Some commentators have questioned the CCF's ethics and legitimacy. A USA Today journalist said that they should change the name of their website to FatForProfit.com. Michael Pollan writes in his New York Times blog that the CCF is an astroturf organization that works on behalf of large food companies to protect their ability to sell junk food. It has also been criticized for its efforts to portray groups such as The Humane Society of the United States as "violent" and "extreme," and for its opposition to banning the use of trans fats.
Jack Reilly, a former Internal Revenue Service. lawyer, told The New York Times that he thought the Berman nonprofits could be seen as having been established to provide business for Berman's firm, and thus were really commercial in nature.
Some corporations, including PepsiCo and Kraft Foods, have declined to work with the CCF, saying they disagree with some of the group's arguments or with its approach to advocacy.
Following a CCF call for a retraction of a New York Times story about mercury levels in sushi as “bad science”, Newsweek senior editor Sharon Begley has criticized the CCF's interpretation of Environmental Protection Agency statistics and critiques of Food and Drug Administration restrictions on tuna and other fish.
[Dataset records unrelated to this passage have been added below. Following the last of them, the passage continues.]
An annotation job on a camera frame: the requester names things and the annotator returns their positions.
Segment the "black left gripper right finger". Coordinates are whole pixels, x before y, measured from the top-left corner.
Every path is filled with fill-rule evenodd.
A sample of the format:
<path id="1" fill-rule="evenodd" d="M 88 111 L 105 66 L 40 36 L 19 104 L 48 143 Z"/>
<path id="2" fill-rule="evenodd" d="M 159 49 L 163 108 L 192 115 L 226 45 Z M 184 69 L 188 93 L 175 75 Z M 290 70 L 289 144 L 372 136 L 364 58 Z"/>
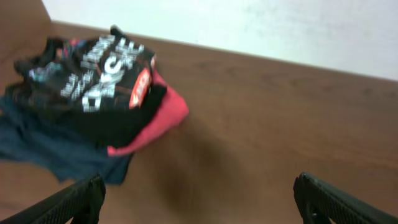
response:
<path id="1" fill-rule="evenodd" d="M 307 172 L 296 177 L 293 190 L 304 224 L 397 224 L 397 217 Z"/>

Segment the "black orange-patterned jersey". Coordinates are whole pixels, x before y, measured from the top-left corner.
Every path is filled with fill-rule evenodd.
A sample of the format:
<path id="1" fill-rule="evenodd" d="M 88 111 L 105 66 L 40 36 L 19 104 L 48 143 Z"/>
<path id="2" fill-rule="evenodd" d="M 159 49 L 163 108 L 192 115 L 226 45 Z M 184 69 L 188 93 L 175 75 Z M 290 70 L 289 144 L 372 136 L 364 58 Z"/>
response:
<path id="1" fill-rule="evenodd" d="M 155 53 L 113 26 L 91 39 L 48 38 L 44 51 L 15 61 L 24 79 L 18 103 L 57 119 L 67 113 L 152 116 L 167 88 L 154 83 Z"/>

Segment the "folded black shirt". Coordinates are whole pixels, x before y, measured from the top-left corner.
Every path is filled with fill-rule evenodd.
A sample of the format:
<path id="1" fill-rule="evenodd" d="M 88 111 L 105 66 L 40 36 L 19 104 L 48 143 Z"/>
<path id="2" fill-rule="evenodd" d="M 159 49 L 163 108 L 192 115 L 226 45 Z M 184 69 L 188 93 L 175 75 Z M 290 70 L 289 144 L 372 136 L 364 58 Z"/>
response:
<path id="1" fill-rule="evenodd" d="M 69 112 L 61 116 L 57 124 L 97 147 L 127 146 L 154 119 L 166 93 L 166 86 L 152 85 L 139 108 L 99 113 Z"/>

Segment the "folded red shirt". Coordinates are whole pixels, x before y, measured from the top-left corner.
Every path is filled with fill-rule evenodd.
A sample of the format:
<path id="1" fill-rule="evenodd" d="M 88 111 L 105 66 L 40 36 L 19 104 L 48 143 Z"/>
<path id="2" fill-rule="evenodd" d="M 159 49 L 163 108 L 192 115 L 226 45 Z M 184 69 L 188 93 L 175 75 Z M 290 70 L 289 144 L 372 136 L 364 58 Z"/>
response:
<path id="1" fill-rule="evenodd" d="M 167 92 L 153 120 L 127 146 L 119 148 L 108 146 L 109 156 L 126 156 L 138 151 L 178 126 L 188 116 L 189 109 L 185 99 L 166 83 L 157 70 L 154 70 L 154 83 L 165 85 Z"/>

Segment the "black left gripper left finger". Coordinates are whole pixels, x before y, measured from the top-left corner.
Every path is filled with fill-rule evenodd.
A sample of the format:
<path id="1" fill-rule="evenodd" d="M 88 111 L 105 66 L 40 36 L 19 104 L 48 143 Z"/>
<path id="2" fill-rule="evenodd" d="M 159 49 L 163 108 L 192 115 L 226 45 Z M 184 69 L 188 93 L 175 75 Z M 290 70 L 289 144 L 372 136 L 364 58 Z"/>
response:
<path id="1" fill-rule="evenodd" d="M 100 175 L 76 182 L 1 224 L 97 224 L 106 187 Z"/>

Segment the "folded navy blue shirt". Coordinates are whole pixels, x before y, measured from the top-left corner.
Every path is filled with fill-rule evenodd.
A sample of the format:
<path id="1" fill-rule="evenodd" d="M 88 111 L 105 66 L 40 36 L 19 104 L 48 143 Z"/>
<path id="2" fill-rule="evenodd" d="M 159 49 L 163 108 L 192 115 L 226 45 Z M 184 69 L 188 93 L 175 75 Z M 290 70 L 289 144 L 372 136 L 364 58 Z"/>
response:
<path id="1" fill-rule="evenodd" d="M 95 174 L 107 184 L 121 185 L 131 156 L 109 157 L 79 135 L 38 118 L 1 97 L 1 160 L 29 162 L 48 169 L 61 182 Z"/>
In a document released by the New York Times on October 30, 2014, from a talk Berman gave to the Western Energy Alliance while he was unaware of being recorded, Berman described the approach of his various organizations as one of "Win Ugly or Lose Pretty." He also reassured potential donors about the concern that they might be discovered as supporters: "We run all of this stuff through nonprofit organizations that are insulated from having to disclose donors. There is total anonymity."